Go through the records and extract every line with the word "square".

'''

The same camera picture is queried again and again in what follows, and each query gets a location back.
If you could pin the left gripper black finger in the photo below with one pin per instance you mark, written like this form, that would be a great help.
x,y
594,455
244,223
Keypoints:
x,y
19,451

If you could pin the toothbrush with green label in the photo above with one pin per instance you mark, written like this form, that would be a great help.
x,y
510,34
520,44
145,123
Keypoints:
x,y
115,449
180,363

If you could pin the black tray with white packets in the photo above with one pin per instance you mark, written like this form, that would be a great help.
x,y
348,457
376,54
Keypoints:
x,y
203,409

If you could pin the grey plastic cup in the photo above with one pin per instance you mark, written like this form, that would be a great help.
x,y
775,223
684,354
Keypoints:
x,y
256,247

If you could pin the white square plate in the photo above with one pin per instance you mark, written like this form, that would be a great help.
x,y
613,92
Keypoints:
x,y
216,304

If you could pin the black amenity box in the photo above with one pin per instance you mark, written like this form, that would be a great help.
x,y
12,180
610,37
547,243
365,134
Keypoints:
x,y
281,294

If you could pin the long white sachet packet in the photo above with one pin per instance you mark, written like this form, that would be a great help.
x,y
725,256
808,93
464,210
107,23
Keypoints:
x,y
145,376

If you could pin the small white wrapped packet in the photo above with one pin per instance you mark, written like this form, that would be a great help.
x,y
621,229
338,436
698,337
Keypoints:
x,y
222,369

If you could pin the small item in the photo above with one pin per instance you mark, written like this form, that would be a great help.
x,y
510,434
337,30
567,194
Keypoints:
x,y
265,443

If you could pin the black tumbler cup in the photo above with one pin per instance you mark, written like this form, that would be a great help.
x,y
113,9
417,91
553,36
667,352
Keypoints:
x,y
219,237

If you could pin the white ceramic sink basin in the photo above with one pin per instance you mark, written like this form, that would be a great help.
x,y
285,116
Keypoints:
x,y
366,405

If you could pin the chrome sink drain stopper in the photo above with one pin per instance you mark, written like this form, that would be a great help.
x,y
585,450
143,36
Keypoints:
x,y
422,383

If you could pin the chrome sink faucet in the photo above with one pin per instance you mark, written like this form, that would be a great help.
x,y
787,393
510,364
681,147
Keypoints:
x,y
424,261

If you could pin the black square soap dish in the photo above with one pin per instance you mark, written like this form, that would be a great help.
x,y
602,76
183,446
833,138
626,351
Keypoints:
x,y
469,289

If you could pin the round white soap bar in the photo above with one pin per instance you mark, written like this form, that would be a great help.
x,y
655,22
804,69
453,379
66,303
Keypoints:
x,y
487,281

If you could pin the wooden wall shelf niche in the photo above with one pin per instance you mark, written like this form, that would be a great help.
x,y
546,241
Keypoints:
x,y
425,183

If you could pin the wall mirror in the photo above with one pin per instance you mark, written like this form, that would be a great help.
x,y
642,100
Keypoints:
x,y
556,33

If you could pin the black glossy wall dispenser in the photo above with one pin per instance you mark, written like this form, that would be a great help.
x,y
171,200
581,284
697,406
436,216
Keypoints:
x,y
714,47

'''
'''

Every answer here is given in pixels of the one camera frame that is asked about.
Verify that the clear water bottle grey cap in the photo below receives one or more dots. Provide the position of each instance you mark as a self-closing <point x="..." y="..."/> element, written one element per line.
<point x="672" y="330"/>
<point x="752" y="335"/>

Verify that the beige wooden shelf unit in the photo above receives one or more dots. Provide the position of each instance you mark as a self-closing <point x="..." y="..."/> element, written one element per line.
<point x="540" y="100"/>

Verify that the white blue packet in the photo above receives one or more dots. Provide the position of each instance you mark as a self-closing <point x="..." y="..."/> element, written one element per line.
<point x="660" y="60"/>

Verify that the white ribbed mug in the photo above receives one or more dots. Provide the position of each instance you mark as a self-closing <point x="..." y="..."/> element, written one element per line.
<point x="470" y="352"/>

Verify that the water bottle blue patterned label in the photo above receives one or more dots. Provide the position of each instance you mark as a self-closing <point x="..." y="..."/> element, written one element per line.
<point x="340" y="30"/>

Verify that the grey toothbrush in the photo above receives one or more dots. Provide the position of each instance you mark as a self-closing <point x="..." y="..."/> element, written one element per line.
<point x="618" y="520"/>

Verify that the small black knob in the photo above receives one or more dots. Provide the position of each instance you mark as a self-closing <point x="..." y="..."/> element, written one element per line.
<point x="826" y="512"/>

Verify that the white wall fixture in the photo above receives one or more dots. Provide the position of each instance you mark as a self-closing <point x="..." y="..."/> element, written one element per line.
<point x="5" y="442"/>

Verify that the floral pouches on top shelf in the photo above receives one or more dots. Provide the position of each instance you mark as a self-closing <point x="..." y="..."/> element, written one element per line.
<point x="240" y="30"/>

'''

*TASK RESULT:*
If you could pin the white square plate in the photo above with one pin per instance you mark, written like this form, that would be a great help.
If you could pin the black square soap dish in the photo above with one pin per instance you mark, written like this form, that would be a great help.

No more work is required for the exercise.